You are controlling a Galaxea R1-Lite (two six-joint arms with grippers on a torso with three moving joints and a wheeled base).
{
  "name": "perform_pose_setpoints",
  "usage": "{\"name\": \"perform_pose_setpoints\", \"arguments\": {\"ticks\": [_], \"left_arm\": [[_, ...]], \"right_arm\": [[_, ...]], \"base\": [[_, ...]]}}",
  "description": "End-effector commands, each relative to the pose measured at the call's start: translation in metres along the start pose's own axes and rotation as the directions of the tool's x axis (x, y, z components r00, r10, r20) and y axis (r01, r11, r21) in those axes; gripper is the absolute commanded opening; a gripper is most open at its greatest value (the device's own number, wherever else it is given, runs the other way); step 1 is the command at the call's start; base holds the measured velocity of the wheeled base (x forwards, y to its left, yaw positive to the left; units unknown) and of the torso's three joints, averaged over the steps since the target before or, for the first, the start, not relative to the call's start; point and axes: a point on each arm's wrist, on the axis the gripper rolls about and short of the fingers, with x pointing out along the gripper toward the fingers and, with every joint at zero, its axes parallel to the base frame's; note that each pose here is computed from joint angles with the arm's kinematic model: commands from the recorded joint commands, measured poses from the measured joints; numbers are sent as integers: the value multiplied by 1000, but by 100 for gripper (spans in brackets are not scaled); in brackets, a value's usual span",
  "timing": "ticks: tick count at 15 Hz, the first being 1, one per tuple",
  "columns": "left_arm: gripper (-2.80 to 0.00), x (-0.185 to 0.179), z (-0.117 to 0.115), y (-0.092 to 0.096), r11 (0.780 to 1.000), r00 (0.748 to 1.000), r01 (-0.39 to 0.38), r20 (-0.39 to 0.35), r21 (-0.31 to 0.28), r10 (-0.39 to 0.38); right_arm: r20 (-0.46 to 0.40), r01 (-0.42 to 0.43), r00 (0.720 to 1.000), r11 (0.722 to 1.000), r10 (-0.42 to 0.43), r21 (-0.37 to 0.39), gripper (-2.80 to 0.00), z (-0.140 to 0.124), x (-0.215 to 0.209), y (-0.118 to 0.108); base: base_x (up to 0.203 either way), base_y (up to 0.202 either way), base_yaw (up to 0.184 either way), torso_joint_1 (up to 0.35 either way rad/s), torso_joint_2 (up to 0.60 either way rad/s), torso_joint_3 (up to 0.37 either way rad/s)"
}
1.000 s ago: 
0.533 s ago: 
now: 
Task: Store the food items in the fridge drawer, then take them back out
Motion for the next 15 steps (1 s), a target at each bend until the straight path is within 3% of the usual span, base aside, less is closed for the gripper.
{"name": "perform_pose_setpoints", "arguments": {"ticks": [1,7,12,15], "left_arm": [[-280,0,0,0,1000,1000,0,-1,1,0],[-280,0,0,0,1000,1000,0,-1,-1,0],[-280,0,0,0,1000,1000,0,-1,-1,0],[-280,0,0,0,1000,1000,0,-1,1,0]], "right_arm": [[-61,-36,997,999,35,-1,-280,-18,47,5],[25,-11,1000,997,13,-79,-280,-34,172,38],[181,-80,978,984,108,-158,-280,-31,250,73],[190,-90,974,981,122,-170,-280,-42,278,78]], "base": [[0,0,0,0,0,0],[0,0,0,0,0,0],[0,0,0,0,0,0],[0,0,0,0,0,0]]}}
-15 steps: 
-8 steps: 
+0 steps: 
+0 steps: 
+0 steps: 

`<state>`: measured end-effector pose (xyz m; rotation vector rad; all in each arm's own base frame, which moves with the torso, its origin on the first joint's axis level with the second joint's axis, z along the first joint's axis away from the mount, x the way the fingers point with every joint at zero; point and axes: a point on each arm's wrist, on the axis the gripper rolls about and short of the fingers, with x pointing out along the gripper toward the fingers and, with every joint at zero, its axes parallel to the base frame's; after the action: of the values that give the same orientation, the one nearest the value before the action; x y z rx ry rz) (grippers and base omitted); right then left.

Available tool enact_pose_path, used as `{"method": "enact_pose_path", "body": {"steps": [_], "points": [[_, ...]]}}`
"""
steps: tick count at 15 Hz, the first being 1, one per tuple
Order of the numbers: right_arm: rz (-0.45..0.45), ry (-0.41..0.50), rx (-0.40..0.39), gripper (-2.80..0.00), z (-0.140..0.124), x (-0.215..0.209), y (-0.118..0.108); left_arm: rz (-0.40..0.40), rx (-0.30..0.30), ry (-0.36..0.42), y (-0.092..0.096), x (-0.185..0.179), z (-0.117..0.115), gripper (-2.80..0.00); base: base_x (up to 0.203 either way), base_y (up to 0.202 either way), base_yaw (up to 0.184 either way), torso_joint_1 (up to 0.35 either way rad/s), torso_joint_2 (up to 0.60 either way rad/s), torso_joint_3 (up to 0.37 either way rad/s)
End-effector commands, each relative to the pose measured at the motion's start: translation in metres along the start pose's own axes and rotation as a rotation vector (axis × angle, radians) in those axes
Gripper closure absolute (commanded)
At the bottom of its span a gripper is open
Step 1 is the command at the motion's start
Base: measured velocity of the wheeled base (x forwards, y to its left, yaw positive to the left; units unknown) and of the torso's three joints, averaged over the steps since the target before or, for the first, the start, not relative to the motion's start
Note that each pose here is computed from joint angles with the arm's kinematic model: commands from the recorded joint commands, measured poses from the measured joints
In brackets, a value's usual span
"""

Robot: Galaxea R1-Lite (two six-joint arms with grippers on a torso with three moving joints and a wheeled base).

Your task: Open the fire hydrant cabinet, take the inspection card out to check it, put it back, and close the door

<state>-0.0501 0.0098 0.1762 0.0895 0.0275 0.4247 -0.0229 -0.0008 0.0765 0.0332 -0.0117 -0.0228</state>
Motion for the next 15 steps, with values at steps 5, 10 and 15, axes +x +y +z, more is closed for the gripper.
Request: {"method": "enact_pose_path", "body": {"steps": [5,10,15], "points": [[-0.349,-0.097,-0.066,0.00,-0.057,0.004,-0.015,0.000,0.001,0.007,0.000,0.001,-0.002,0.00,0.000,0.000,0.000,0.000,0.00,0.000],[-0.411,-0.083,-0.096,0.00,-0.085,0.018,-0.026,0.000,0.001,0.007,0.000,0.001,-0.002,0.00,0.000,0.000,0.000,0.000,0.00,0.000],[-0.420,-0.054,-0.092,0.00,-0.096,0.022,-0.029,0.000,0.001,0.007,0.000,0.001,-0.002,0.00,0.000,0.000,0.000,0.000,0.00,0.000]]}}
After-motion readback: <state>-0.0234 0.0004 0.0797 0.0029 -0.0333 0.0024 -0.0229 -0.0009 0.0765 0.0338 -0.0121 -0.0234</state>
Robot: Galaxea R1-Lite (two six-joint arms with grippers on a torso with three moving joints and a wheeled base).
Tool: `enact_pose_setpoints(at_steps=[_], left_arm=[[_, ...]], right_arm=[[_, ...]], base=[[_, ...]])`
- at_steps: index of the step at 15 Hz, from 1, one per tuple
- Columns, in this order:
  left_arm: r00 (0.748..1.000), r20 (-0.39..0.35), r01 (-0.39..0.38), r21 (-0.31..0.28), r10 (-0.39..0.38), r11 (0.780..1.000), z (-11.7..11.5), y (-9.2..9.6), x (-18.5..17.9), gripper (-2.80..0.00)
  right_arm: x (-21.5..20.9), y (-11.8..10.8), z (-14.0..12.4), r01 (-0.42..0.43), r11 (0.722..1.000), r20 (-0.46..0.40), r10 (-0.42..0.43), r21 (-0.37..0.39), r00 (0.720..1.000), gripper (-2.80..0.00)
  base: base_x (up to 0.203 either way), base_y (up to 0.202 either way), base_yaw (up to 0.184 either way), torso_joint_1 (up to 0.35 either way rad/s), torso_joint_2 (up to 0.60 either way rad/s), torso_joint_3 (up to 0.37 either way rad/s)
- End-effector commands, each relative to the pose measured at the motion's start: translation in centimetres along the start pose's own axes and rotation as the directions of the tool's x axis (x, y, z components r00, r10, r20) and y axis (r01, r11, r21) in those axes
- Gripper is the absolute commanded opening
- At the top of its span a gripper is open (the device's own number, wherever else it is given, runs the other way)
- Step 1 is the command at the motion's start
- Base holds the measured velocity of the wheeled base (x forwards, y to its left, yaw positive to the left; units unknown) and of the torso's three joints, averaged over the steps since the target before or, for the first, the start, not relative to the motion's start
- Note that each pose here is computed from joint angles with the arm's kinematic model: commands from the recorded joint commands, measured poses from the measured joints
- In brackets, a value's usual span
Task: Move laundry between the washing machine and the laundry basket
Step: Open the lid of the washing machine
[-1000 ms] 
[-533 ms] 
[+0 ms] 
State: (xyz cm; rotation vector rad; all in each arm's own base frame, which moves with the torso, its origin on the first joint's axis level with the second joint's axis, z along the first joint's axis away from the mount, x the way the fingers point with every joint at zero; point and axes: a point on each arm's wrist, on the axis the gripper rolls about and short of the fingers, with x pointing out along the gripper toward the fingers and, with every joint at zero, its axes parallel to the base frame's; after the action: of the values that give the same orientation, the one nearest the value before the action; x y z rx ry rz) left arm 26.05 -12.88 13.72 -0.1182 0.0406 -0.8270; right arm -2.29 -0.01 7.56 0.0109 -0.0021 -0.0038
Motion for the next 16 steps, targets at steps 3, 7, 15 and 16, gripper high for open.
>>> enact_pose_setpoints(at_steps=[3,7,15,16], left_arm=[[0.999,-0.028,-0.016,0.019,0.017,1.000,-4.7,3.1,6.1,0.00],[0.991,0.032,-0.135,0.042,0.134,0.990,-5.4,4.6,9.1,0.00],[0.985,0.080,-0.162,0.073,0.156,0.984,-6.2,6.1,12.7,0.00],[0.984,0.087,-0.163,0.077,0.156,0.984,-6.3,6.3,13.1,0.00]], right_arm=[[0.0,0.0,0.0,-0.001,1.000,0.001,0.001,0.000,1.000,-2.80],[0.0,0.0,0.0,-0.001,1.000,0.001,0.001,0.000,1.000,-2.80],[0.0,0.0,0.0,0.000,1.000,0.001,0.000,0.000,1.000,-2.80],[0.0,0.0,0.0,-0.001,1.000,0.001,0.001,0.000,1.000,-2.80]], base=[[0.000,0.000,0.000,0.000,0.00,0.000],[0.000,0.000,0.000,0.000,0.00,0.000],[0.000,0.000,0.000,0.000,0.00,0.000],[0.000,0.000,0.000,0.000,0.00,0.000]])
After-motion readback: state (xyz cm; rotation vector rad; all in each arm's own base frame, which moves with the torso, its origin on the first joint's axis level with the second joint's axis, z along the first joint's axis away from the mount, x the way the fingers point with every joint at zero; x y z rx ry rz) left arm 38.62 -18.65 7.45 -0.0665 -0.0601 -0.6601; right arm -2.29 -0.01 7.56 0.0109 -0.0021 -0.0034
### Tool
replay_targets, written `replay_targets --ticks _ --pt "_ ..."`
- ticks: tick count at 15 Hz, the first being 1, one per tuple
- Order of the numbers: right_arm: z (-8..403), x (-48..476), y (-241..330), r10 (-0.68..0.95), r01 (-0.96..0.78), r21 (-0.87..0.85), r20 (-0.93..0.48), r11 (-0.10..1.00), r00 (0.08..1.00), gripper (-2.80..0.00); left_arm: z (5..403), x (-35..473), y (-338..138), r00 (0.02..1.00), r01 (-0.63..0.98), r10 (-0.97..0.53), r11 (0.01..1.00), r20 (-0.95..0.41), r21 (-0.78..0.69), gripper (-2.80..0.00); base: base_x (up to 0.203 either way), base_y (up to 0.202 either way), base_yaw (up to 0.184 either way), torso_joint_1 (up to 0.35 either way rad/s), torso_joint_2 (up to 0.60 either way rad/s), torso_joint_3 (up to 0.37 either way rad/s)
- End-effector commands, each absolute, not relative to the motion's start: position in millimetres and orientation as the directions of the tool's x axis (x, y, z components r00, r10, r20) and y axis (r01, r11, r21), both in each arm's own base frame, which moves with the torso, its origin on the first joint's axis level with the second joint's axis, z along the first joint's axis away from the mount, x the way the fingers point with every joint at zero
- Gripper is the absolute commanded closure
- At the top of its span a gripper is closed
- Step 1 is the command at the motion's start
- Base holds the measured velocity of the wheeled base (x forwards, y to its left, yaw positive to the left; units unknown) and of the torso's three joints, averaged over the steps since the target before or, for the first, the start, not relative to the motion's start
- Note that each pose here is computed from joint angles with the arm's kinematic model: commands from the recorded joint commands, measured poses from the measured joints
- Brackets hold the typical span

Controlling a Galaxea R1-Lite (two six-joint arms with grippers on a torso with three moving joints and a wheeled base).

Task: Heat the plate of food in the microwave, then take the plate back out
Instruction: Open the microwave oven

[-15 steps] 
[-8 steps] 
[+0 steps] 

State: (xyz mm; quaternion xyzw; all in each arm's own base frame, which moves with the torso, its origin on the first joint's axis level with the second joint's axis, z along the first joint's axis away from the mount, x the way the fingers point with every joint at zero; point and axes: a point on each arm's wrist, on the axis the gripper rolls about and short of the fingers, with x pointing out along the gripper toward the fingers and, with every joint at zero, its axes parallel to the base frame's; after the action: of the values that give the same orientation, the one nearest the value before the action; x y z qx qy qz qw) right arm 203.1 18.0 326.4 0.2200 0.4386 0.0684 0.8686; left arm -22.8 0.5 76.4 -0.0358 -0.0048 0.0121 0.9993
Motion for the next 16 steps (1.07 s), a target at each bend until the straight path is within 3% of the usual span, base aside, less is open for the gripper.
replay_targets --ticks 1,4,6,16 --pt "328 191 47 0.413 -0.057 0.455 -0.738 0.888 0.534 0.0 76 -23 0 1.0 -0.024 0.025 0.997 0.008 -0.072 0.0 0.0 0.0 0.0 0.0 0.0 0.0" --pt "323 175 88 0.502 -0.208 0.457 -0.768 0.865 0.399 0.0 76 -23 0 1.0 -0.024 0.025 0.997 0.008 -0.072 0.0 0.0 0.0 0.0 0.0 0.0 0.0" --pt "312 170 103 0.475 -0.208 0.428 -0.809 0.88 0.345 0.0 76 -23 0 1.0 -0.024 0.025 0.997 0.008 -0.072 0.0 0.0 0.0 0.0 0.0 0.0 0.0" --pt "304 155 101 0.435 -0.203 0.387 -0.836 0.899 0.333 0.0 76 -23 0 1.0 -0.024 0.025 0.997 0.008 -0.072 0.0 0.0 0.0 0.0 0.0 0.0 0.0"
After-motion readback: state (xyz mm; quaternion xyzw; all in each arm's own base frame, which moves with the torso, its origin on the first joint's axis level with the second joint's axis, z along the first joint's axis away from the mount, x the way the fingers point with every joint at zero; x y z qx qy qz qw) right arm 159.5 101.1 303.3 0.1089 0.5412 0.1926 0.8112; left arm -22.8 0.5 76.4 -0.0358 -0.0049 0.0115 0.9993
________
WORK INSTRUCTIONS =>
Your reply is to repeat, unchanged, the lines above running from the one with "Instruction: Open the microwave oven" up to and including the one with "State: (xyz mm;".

WRITTEN RESPONSE =>
Instruction: Open the microwave oven

[-15 steps] 
[-8 steps] 
[+0 steps] 

State: (xyz mm; quaternion xyzw; all in each arm's own base frame, which moves with the torso, its origin on the first joint's axis level with the second joint's axis, z along the first joint's axis away from the mount, x the way the fingers point with every joint at zero; point and axes: a point on each arm's wrist, on the axis the gripper rolls about and short of the fingers, with x pointing out along the gripper toward the fingers and, with every joint at zero, its axes parallel to the base frame's; after the action: of the values that give the same orientation, the one nearest the value before the action; x y z qx qy qz qw) right arm 203.1 18.0 326.4 0.2200 0.4386 0.0684 0.8686; left arm -22.8 0.5 76.4 -0.0358 -0.0048 0.0121 0.9993

There's nothing left to add to the output.